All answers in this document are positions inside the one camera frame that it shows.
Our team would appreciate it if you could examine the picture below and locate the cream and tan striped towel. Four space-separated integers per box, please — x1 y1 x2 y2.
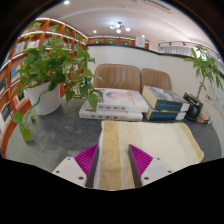
93 120 205 192

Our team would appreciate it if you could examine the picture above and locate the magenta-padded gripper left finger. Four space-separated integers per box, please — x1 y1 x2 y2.
52 143 100 189

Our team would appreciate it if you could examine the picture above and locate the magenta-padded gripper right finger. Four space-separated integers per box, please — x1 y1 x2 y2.
127 143 174 188

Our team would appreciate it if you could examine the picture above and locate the orange wooden bookshelf unit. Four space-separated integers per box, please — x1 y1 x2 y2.
0 17 150 159

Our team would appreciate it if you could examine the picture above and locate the thick dark blue-striped book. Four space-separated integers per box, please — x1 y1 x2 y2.
141 85 191 113

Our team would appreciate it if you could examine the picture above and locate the ceiling light cluster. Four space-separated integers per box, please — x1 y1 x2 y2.
109 21 132 34

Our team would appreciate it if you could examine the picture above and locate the leafy vine plant, white pot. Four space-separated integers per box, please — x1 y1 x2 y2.
12 34 104 143

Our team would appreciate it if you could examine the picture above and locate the white curtain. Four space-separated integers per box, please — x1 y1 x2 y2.
158 42 224 75

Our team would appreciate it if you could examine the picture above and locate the white flat book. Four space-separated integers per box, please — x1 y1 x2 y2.
78 99 144 122

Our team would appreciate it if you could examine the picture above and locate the tan padded chair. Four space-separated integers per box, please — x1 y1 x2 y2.
139 67 172 94
93 63 142 93

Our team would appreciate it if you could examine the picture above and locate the beige cover book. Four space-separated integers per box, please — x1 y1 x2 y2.
197 113 211 122

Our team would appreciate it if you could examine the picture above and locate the small tree in black pot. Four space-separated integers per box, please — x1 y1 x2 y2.
183 44 224 122

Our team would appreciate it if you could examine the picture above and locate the red-edged book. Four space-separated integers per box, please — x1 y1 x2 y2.
196 117 213 125

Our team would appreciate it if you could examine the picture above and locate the white framed notice sign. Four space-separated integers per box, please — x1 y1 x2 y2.
135 36 146 49

### What the task asks
The data must be repeated exactly. Any pictures in it are to be left out.

### Solution
All answers in this document are positions inside the one camera frame that it shows.
Our team would appreciate it if you could examine the picture below and locate the cream and tan striped towel. Four space-separated integers per box, please — x1 y1 x2 y2.
93 120 205 192

Our team would appreciate it if you could examine the picture above and locate the magenta-padded gripper left finger. Four space-separated integers per box, please — x1 y1 x2 y2.
52 143 100 189

Our team would appreciate it if you could examine the picture above and locate the magenta-padded gripper right finger. Four space-separated integers per box, please — x1 y1 x2 y2.
127 143 174 188

Our team would appreciate it if you could examine the picture above and locate the orange wooden bookshelf unit. Four space-separated integers per box, please — x1 y1 x2 y2.
0 17 150 159

Our team would appreciate it if you could examine the picture above and locate the thick dark blue-striped book. Four space-separated integers per box, please — x1 y1 x2 y2.
141 85 191 113

Our team would appreciate it if you could examine the picture above and locate the ceiling light cluster. Four space-separated integers per box, please — x1 y1 x2 y2.
109 21 132 34

Our team would appreciate it if you could examine the picture above and locate the leafy vine plant, white pot. Four space-separated integers per box, please — x1 y1 x2 y2.
12 34 104 143

Our team would appreciate it if you could examine the picture above and locate the white curtain. Four space-separated integers per box, please — x1 y1 x2 y2.
158 42 224 75

Our team would appreciate it if you could examine the picture above and locate the white flat book. Four space-separated integers per box, please — x1 y1 x2 y2.
78 99 144 122

Our team would appreciate it if you could examine the picture above and locate the tan padded chair. Four space-separated integers per box, please — x1 y1 x2 y2.
139 67 172 94
93 63 142 93

Our team would appreciate it if you could examine the picture above and locate the beige cover book. Four space-separated integers per box, please — x1 y1 x2 y2.
197 113 211 122

Our team would appreciate it if you could examine the picture above and locate the small tree in black pot. Four space-separated integers per box, please — x1 y1 x2 y2.
183 44 224 122

Our team would appreciate it if you could examine the picture above and locate the red-edged book. Four space-separated integers per box, please — x1 y1 x2 y2.
196 117 213 125

Our team would appreciate it if you could examine the picture above and locate the white framed notice sign. Four space-separated integers per box, please — x1 y1 x2 y2.
135 36 146 49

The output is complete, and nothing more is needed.